Lindsey Krinks with the nonprofit Open Table Nashville says that the annual count has never been accurate.
“While MDHA’s final PIT Count number only found 1,986 people experiencing homelessness, we estimate that approximately 20,000 people are un-housed in Nashville,” Krinks says. “[That] number [is] high enough to completely fill Bridgestone Arena.”
The PIT Count typically happens on one of the coldest nights of the year. On January 22 and 23, more than 100 volunteers from 23 agencies and universities canvassed to find people experiencing homelessness throughout the city. The temperature was around 35 degrees that night, according to MDHA. Because of how the federal government defines homelessness, people counted on that night only include those found in shelters, transitional housing facilities, outside, in a vehicle or in abandoned buildings. (People staying at Room In The Inn and the Nashville Rescue Mission are counted.)
Because the count relies on the definition used for the U.S. Department of Housing and Urban Development, many go uncounted. For example, as MDHA points out in its release, including the definitely from the U.S. Department of Education would all for a more broad definition of homelessness that would count people living in motels or children in families who are doubled up and crammed into a home because of eviction or another housing loss.
Vicky Batcher, a vendor for The Contributor, lives in her RV. She was concerned that she was among the uncounted that evening. Batcher often parks her RV in places on the edge of town, and feels that people who are not in the core of the city are not being counted — particularly since rising costs are causing many to be pushed away from the downtown area.
“While the PIT count is important, it makes me wonder how many weren't counted,” Batcher says. “I wasn't.”
Krinks and other advocates know many people personally who are not included in the count.
“We see new faces on the streets every week and know the names and stories of the people living without stable housing in Nashville who aren’t included in the count,” Krinks says. “We know the disabled couple who is couch surfing because they were evicted when a developer flipped their apartment. We know the mother and children living in a $250-a-week bug-infested motel while they wait on subsidized housing. We know the man who is in the ICU for a traumatic brain injury. We know the man who is in jail because he was arrested for trespassing for sleeping on private property.
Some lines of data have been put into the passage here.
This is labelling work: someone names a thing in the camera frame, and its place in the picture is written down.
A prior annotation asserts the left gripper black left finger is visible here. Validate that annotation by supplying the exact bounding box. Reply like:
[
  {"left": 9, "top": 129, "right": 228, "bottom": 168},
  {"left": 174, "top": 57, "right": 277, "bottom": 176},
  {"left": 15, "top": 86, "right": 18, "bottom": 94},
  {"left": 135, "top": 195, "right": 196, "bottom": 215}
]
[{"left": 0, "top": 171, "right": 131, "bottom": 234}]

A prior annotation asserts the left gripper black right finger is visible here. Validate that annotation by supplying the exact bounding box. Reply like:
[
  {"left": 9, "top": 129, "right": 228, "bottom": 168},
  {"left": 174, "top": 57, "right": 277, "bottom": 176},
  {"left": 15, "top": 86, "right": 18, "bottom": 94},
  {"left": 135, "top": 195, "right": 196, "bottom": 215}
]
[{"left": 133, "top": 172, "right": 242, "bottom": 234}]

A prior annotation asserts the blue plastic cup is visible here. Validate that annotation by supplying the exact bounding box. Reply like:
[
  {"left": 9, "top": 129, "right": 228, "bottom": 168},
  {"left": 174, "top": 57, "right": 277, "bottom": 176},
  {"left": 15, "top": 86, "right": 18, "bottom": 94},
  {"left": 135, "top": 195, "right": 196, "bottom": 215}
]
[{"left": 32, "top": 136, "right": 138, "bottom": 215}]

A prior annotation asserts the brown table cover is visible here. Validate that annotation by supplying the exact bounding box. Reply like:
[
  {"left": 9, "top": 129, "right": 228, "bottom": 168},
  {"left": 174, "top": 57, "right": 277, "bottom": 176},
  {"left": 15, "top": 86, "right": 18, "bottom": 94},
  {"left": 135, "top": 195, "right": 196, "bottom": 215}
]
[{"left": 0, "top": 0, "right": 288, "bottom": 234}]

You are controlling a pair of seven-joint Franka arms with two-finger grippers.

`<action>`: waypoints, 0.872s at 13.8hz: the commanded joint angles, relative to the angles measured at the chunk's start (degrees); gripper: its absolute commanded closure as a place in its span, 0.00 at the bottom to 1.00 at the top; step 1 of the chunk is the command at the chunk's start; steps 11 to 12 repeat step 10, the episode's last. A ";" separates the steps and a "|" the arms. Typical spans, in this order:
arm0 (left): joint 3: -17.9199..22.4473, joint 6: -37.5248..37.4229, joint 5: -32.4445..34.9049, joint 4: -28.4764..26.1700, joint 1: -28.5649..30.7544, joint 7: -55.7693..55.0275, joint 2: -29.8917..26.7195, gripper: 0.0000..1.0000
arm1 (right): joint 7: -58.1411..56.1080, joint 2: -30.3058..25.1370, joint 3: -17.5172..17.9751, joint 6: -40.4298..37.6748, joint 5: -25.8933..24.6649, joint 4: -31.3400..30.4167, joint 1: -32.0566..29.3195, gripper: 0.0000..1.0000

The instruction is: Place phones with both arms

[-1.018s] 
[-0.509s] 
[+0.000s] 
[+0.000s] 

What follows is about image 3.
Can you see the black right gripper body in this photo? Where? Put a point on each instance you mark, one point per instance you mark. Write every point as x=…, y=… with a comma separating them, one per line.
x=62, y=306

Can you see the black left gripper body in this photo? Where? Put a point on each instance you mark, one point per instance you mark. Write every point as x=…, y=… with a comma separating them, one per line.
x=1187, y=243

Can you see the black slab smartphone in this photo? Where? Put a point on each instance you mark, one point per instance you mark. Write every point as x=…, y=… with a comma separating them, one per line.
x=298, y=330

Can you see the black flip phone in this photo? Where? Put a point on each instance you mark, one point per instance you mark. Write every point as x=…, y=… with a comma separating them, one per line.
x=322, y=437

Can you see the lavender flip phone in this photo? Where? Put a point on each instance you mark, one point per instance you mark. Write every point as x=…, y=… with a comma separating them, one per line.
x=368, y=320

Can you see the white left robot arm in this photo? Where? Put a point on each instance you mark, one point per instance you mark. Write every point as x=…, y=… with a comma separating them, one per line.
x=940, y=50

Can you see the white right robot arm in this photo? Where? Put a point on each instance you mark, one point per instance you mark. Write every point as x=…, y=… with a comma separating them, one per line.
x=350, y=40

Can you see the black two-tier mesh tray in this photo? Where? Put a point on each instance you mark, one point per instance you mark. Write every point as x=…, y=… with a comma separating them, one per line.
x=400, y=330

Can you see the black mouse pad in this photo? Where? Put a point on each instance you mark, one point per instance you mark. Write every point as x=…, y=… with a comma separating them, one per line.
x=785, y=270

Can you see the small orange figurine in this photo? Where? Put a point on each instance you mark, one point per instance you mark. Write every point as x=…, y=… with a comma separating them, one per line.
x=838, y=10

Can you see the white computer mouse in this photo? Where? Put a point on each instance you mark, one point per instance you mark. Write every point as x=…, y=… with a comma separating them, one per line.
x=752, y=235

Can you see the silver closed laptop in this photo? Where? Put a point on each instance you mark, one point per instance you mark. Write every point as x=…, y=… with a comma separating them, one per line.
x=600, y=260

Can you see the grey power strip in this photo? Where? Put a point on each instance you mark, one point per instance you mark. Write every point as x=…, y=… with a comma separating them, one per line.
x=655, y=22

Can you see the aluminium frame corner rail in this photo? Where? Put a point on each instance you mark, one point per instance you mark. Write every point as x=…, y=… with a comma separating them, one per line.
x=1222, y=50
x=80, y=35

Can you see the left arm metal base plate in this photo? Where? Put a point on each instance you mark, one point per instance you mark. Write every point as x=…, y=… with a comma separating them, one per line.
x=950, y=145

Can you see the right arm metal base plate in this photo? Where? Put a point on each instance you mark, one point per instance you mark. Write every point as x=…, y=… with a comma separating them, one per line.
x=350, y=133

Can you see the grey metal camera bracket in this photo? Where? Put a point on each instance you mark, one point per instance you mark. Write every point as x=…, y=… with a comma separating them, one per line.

None of these people are included in MDHA’s PIT Count.”
The decrease could also present a problem in funding.
“In order to access its Continuum of Care homeless funding, the U.S. Department of Housing and Urban Development (HUD) requires that communities across the country conduct an annual Point-In-Time count of persons experiencing homelessness that are unsheltered, as well as sleeping in emergency shelter or transitional housing, on a single night during the last 10 days of January,” the MDHA release says. “The count numbers will be reported to HUD in late April.”
It’s yet to be seen exactly how that will impact funding for the CoC, but it will undoubtedly result in some loss of money for homelessness in the city.
“We are working hard to improve the functionality of our community’s Homeless Management Information System, and we are asking for additional resources to do that,” said Judith Tackett, director of the Homeless Impact Division of Metro Social Services. “Not only will an effective HMIS allow us to produce and evaluate annual data but it will also improve the efficiency in which people can access services in our community.”
MDHA says they’ll continue to use various data points to look at homelessness in Nashville.
“To that end, an annualized count that accounts for all types of homelessness over the course of a year will be invaluable to painting a more complete picture of the state of homelessness in Nashville-Davidson County,” MDHA says.
Krinks says she believes “that homelessness will continue to grow in hidden and obvious ways in the Nashville area and beyond until we adequately address our affordable housing crisis,” but adds that she’s proud of the ways “homeless service providers, the Metro Homeless Impact Division, and others are working together to connect struggling individuals and families with housing in one of the tightest housing markets in the country.”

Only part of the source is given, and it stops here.